Billy knows Hamtown well — the bars where his bands have played and the small Polish markets such as Myron's on Caniff where he attempts to read the unpronounceable meat names to the counter, even though his tongue never proves nimble enough. He points and she smiles and grabs the roundish slab and cuts him off a chunk. He likes the meat that, in his words, looks "questionable." Meat with problems. Meat with an "off" character to it. Maybe this is what so effectively kills the hangovers that Billy is in charge of disposing of. Could it be the bad meat? Pardon me, not "bad" — "questionable." No one's ever got sick after his morning feast. And if they did, they probably blamed the gallon of tequila tanked in their stomachs anyway.
Billy plays bass, drums and keyboards in no less than three local outfits right now. It keeps him free, relaxed and pervasively unemployed, sleeping over friend's houses so he can perform his breakfast magic three or four times a month.
"You know what's great for hangovers? Enfamil. I mean it's awful stuff, don't kid yourself. But it works, man. It's sweet. Have that right before your Bloody Mary or your Mimosa. I'm telling ya, it works."
Billy hasn't always done the cooking thing free of charge. Once in a while he actually gets paid for it. He's worked at Fiddleheads in Royal Oak and Slows in Detroit and a couple in the Machus chain. He's made sushi at the Dally in the Alley and the Fourth Street Fair and has catered a few events as well.
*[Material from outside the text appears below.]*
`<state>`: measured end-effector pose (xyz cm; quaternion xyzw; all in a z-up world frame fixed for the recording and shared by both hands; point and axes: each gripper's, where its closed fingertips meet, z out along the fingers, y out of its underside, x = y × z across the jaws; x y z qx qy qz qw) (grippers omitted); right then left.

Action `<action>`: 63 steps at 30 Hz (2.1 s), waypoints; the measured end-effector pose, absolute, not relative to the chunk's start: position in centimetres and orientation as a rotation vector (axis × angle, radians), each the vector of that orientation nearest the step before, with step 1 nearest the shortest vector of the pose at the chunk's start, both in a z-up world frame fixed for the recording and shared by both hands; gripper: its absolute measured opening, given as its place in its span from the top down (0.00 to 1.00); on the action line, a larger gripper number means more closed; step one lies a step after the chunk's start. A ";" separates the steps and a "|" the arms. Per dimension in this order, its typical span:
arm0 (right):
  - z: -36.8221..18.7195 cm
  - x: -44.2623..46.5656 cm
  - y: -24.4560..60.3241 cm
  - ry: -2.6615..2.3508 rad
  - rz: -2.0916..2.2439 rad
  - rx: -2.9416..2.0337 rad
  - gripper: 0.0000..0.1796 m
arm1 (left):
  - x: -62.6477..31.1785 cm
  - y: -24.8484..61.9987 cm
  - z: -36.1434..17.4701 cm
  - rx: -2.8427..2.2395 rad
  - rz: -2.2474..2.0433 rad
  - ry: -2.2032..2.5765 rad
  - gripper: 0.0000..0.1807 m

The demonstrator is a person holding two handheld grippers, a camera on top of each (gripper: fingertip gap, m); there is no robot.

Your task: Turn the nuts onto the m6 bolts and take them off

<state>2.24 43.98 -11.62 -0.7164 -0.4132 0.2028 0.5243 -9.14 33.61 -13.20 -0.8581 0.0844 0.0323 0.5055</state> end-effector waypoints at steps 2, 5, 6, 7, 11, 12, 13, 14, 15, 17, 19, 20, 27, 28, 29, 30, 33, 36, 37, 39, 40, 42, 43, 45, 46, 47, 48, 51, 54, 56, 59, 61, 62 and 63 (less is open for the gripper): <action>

"The whole thing with kitchen jobs in Detroit is that they don't pay enough. Maybe nine bucks an hour if you're lucky. Same job in Chicago will get you 15 an hour. Then you got the whole 'Bossy Chef Complex' you have to deal with. The entitlement that comes with being top dog. By choice, I never wanted to be top dog. I mean, it's understandable though. The responsibility is large, and a lot of money is on the line, so it's easy to become an asshole."
So Billy stays out of the commercial kitchens for now. He's concentrating on music, concentrating on finishing another degree in less than eight years, and concentrating on the gnarly, dirty-orange potato he slowly turns over in his palm.
"The sweet potato," he muses "That's God's potato." His laughter melts into the pan with the sizzling onions as his guests await their medicine.
Recipe for Billy Ciesliga's "Poor Man's Benedict"
4 eggs
8 slices fried Canadian bacon (or any other "questionable" Polish deli meat)
4 toasted English muffin halves
Capful of white vinegar
Salt & Pepper
Fake Hollandaise
2 slices any cheese you want1 tablespoon any mustard you want
2 tablespoons mayonnaise
Dash of Worcestershire sauce
Juice from half a lemon
Bring 4 quarts water to a boil. Add tbsp. of salt and the vinegar. Drop in eggs for two minutes to poach.
Remove eggs. Place two slices Canadian Bacon on each English muffin half. Place eggs on top of muffin halves. Spoon sauce over eggs. Salt and pepper to taste.
To prepare Fake Hollandaise: In small microwaveable bowl, combine the cheese and mustard and mayo. Microwave in 30-second intervals till soft. Stir in lemon juice.